*WORK ORDER*. Below are some records. Retype exactly the lines from the one containing "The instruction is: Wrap" through the one containing "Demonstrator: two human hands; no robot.", both included, skipping every picture.

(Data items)

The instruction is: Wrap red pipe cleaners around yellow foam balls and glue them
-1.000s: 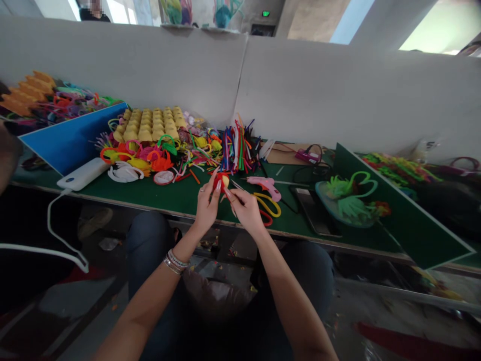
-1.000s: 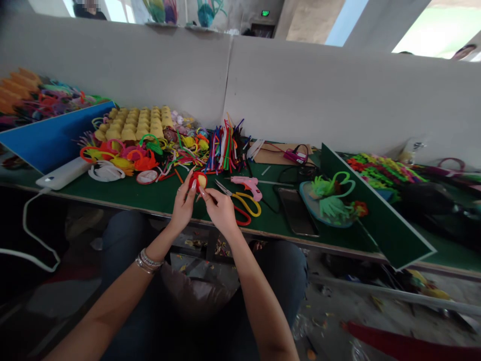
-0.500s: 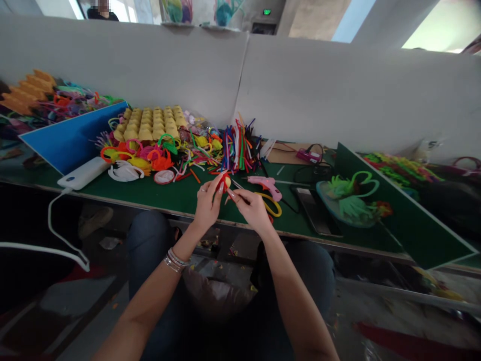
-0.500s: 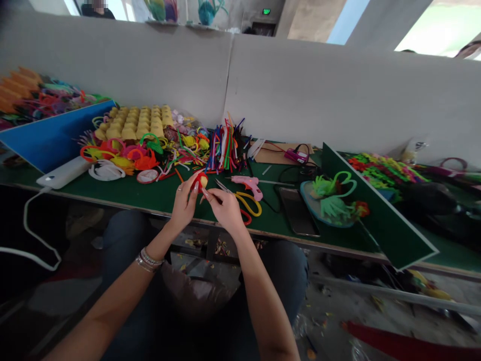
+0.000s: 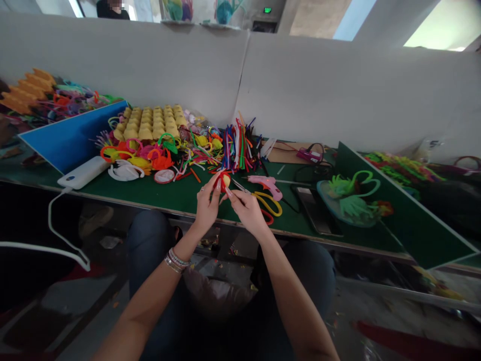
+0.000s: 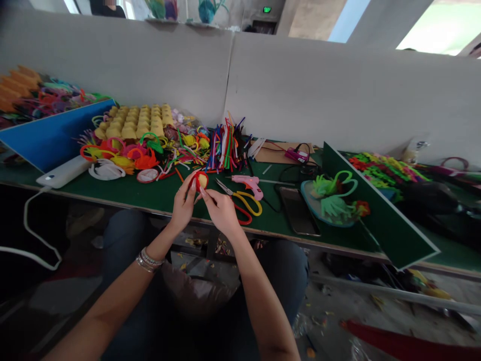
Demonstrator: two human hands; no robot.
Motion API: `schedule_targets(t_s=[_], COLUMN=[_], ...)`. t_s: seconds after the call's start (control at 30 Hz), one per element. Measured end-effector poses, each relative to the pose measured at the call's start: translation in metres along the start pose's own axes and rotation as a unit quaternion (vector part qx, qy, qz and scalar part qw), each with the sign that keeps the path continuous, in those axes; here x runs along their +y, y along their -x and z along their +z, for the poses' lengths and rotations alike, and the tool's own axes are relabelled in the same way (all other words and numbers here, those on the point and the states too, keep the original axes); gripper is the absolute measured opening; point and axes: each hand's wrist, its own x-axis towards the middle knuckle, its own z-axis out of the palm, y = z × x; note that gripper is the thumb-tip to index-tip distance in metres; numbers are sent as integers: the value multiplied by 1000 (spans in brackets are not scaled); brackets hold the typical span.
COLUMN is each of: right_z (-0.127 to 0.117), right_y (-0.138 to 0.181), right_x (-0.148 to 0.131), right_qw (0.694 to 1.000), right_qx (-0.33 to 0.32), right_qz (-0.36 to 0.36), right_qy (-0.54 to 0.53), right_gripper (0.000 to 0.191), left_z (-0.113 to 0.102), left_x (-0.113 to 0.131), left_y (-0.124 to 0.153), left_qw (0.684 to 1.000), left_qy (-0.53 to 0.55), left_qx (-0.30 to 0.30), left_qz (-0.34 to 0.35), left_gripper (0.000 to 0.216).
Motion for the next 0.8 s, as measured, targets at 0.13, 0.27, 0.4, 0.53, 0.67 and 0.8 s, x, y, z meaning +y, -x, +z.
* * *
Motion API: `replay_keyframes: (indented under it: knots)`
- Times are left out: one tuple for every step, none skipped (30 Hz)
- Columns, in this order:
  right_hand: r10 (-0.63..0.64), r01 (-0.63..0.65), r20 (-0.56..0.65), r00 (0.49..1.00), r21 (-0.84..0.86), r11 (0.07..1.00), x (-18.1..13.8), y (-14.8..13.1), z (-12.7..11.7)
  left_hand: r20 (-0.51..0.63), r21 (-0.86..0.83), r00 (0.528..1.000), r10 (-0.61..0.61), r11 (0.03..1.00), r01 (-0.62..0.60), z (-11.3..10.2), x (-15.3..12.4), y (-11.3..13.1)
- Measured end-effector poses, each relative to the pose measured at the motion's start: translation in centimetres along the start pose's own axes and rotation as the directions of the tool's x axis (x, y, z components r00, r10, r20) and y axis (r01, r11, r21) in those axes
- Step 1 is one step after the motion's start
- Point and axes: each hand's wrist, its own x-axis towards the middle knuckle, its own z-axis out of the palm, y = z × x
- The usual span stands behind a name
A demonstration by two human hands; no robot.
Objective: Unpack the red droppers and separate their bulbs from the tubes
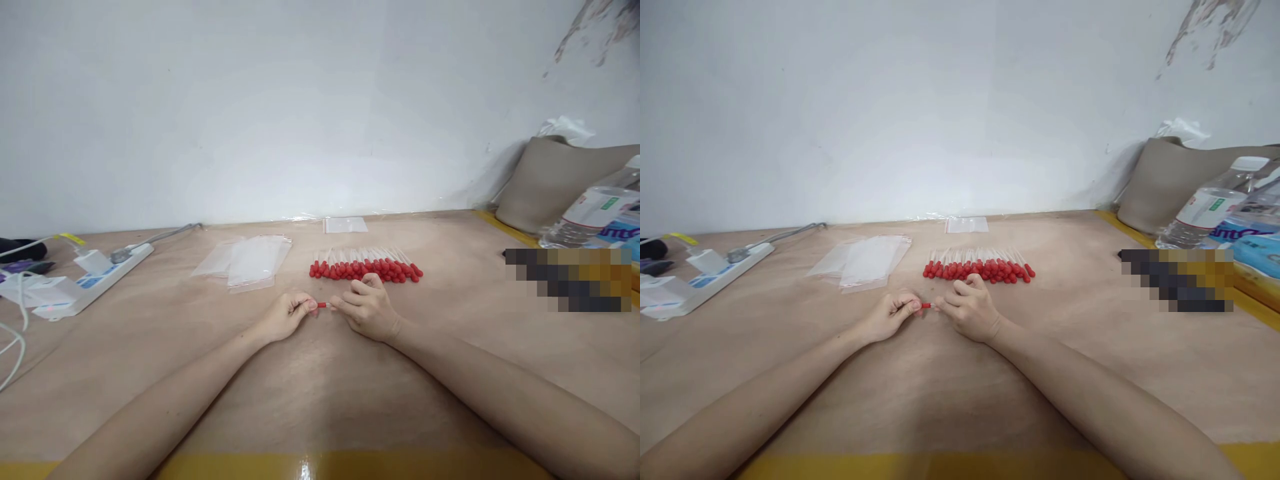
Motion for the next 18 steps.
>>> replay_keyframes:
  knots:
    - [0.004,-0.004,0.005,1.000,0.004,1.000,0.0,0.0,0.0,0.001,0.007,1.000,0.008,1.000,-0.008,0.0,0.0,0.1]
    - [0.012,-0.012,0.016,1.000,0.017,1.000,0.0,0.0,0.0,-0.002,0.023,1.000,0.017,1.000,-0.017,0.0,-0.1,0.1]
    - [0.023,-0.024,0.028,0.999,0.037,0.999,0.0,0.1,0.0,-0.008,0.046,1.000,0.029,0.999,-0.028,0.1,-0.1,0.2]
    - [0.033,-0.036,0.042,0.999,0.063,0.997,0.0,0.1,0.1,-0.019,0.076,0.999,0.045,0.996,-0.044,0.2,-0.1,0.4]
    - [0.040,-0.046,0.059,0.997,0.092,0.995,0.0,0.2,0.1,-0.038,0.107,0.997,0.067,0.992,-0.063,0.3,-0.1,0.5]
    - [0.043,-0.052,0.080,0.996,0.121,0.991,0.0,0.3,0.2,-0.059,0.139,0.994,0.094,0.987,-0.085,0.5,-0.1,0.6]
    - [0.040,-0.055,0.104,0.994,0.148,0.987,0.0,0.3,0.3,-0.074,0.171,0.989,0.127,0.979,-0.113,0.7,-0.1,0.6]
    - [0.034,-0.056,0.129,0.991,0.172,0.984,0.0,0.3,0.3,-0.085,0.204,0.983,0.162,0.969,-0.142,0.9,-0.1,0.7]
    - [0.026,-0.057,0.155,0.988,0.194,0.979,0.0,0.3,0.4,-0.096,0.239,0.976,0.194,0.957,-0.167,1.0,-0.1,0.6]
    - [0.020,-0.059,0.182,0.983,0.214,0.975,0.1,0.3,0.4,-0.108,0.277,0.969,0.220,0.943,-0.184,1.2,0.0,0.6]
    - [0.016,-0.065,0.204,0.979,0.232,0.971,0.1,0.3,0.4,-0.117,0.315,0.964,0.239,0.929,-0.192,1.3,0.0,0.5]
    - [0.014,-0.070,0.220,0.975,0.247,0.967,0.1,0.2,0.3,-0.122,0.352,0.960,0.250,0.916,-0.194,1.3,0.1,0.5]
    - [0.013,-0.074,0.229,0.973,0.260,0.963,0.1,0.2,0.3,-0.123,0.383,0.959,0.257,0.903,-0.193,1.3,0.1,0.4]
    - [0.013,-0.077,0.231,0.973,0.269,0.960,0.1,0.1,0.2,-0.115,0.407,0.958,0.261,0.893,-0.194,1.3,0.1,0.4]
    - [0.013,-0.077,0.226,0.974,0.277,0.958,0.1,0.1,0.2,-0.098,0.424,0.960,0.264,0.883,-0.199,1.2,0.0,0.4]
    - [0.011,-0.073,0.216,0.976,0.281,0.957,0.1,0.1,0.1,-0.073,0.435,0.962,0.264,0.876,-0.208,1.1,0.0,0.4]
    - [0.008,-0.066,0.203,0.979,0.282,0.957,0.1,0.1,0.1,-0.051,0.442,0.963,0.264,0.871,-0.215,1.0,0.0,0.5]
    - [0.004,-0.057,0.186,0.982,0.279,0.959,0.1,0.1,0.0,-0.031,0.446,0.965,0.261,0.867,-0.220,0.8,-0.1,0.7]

*SOLUTION BELOW*.
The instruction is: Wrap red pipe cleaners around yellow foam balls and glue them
-1.000s: 
-1.000s: 
-0.500s: 
-0.500s: 
+0.000s: 
+0.000s: 
Demonstrator: two human hands; no robot.

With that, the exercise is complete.